“Aut Christus aut nullus”: The witness of Hugh D. Brown | Michael Haykin

by | Jul 26, 2022 | Church History

“Aut Christus aut nullus”: The witness of Hugh D. Brown[1]

It would have been in the late 1880s, when the ministry of C.H. Spurgeon was drawing to a close, that a Dubliner by the name of Hugh Dunlop Brown (1858–1918) attended worship at Spurgeon’s Tabernacle with a few thousand other men and women and children. As Spurgeon came to preach he caught sight of Brown in the congregation and immediately exclaimed, “I see my friend Brown from Dublin; will he please come round and help me.”[2] One can well imagine that it was a rare occasion for Spurgeon to invite a man out of the vast audiences that attended on his preaching to help him in the pulpit. But then Hugh Brown was a remarkable man, though I dare say his name has been forgotten a little over a century since his stepping into heaven.

 

Material wealth & spiritual riches

Hugh Brown came from wealth. His father, also Hugh Brown (d.1882), had founded the department store now known as Brown Thomas with a James Thomas in 1848 on Grafton Street in Dublin. The wealth that accrued to him enabled him to raise his family in comfort. Such wealth has proven to be a snare to many, but Hugh Brown and his wife Marianne (d.1912) were evangelical Christians, faithful members of the Church of Ireland, and sought to use their wealth for the advance of God’s kingdom.

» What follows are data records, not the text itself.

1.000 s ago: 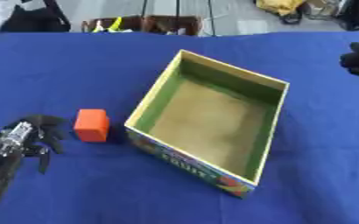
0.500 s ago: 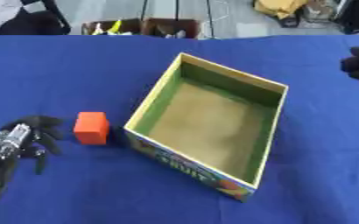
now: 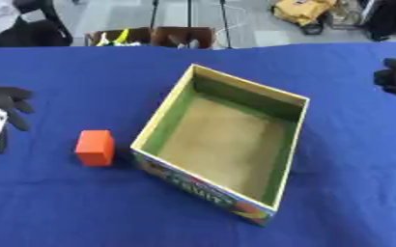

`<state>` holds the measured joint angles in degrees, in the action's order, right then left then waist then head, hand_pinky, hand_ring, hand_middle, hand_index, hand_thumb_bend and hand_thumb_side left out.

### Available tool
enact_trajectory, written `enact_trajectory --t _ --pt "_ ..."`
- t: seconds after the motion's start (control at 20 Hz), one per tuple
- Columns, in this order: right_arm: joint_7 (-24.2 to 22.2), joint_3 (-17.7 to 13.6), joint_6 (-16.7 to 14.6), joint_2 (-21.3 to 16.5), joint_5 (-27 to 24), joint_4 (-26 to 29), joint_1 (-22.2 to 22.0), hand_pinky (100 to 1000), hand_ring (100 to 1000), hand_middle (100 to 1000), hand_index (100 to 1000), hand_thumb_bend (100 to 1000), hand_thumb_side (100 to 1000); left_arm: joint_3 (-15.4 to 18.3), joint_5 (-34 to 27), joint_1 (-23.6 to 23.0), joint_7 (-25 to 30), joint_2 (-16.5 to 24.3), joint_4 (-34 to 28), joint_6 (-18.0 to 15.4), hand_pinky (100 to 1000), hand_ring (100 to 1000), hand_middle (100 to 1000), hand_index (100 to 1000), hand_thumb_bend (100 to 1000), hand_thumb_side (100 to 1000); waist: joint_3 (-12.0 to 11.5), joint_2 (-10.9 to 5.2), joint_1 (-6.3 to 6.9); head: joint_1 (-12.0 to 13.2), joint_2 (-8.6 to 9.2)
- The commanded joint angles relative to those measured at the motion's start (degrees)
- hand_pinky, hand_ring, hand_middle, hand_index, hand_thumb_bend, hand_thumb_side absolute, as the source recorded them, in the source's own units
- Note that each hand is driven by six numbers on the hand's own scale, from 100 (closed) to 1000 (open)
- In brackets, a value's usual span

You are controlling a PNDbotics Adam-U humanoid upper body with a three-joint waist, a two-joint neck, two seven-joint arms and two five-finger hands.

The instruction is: Pick up objects on the table and place them in the box.

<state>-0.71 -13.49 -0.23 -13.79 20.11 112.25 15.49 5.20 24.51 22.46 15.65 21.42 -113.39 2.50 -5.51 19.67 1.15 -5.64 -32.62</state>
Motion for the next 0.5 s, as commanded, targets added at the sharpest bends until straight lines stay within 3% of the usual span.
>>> enact_trajectory --t 0.05,0.2,0.5 --pt "0.10 -0.52 -0.14 -1.43 0.34 0.46 0.10 826 767 696 855 487 1000 -0.61 2.74 2.69 0.63 5.72 -1.21 -0.07 256 523 590 784 100 914 0.25 -1.47 0.16 -0.26 0.61" --pt "0.04 -0.45 -0.21 -1.68 0.37 0.38 0.01 826 766 695 854 486 1000 -2.24 5.31 5.20 2.71 9.89 -0.41 -0.41 308 574 667 843 100 888 0.48 -1.54 0.43 -0.38 0.53" --pt "-0.29 -0.23 -0.35 -1.90 0.34 0.08 -0.18 827 767 695 854 484 1000 -6.84 10.85 10.64 8.20 18.91 7.80 -5.52 417 675 780 928 100 862 1.39 -1.83 0.92 0.03 0.29"
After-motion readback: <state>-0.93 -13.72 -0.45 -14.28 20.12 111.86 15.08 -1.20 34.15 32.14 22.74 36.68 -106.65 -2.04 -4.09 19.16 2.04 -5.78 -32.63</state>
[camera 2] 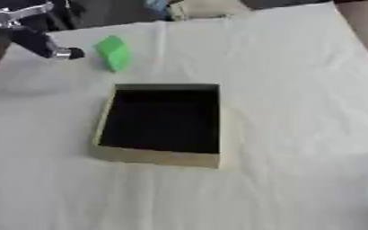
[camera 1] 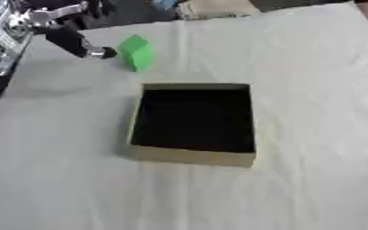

For instance, when their son became the pastor of the Baptist congregation that met in Lower Abbey Street, Dublin, and whose origins stretched back to the seventeenth century, it soon became evident to Hugh Dunlop Brown that the church needed a new building. His widowed mother, Marianne, generously paid for the entire cost of the new building on Harcourt Street, which was between seven and eight thousand pounds, a huge sum in those days.[3]

The auditorium of the new church could seat up to a thousand people. To the amazement of many in Dublin, and even to the thirty-eight men and women who were the members of the church when it moved to Harcourt Street in 1887, hundreds soon came to hear the young preacher in his mid-twenties. By the close of 1887, the membership of the church had increased to 135, and seven years later, it stood at 380. Seventeen years later, in 1904, the membership was over 400, where it remained to the end of Brown’s ministry in 1914.[4]

 

Witness to the Word

Brown’s friendship with Spurgeon through the desperate days of the Downgrade Controversy over the Scriptures in the 1880s was rooted, in part, in a shared conviction of the necessity of upholding the verbal, plenary inspiration of the Bible. A dozen years after Spurgeon’s death, Brown published a book on this key subject. As he noted:

Beyond all doubt, the great battle of the twentieth century must rage around the Inspiration of the Word of God. Has the Almighty really spoken to erring mortals? Or are we mere derelicts, tossed to and fro upon the ocean of life’s enigmas, without a chart or compass? Beside this issue, all other questions, how ever important, dwarf into comparative insignificance. For if the Bible goes, all vanishes; our preaching is vain, our faith is also vain, we are yet in our sins.[5]

Patent throughout the book, which runs to nearly 400 pages, is Brown’s conviction that the embrace of views that undermine confidence in the divine authorship of the Scriptures is a direct rejection of the authority of Christ, who “never fails to express unstaggering belief” in the Old Testament.[6] To accept any other view, Brown asserted, is to cast

a direct vote of censure upon the claims and utterances of our Divine Redeemer Himself. “Aut Christus aut nullus”[7] must therefore in the present conflict be the war-cry and rallying-point of all those who love our Lord Jesus Christ in sincerity and truth.[8]

 

[1] For a small biography of Brown, see L[ouis] E. Deens, Man of Stature: Hugh D. Brown, Baptist Leader in Ireland 1884–1914 (Belfast: Baptist Union of Ireland, 1968).

[2] [Louis E. Deens,] “C.H.S. and H.D.B.: Gleanings from an Old Scrap Book,” The Irish Baptist (April 1934): 14.

[3] Deens, Man of Stature, 7.

[4] Deens, Man of Stature, 10.

[5] Hugh D. Brown, God’s Witness to His Word: A Study of the Self-Witness of the Holy Spirit to His Own Writings (London: Hodder and Stoughton, 1904), 2.

[6] Brown, God’s Witness to His Word, 122

[7] Latin for “either Christ or nothing.”

[8] Brown, God’s Witness to His Word, ix.